This morning’s quake on the other side of the world has implications for nuclear plants here in the U.S. The Nuclear Regulatory Commission (NRC), through its regional office in Arlington, TX, announced they are closely monitoring this situation – the Japanese earthquake and subsequent tsunami – as it unfolds with respect to nuclear facilities within the United States.
Earlier today the NRC issued a “notice of unusual event” (NOUE) at the Diablo Canyon Power Plant, located near San Luis Obispo, CA. In addition to the Diablo Canyon plant, the NRC is also monitoring the San Onofre nuclear power plant, the Humboldt Bay spent fuel storage site and NRC-regulated nuclear materials sites in Hawaii and Alaska to name a few.
A push to build new nuclear facililties in the U.S. has catapulted the nation’s aging nuclear industry into the limelight and the NRC is being quick to assure the public that nuclear power plants are engineered to withstand environmental hazards, including earthquakes, tsunamis and other natural disasters.
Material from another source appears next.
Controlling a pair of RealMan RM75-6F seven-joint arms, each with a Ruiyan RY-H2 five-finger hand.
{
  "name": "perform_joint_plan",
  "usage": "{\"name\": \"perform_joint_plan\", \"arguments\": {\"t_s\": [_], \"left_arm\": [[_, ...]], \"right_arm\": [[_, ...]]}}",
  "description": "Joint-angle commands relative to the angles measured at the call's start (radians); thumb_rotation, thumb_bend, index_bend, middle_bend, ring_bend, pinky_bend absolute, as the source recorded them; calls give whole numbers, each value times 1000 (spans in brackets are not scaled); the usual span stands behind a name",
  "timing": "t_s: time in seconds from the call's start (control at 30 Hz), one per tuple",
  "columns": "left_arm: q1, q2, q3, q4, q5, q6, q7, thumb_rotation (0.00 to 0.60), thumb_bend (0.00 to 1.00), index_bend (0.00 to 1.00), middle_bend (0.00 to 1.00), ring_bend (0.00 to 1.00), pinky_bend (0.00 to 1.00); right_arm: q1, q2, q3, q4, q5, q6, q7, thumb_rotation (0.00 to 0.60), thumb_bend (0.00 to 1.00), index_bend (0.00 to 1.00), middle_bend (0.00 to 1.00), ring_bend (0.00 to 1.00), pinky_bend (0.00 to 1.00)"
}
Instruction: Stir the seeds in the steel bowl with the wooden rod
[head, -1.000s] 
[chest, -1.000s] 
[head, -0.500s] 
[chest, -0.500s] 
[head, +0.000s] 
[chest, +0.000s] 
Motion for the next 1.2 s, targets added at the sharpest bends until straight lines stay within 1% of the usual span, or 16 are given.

The NRC claims plants are designed to take into account the most severe natural phenomena historically reported for the site and surrounding area. Still, while the emergency situation at two Japanese plants is seemingly contained at this point, with one Texas plant situated on the hurricane prone Texas Gulf coast and the other in the middle of tornado alley, one has to wonder . . . what if we haven’t yet seen the most severe natural phenomena for those areas?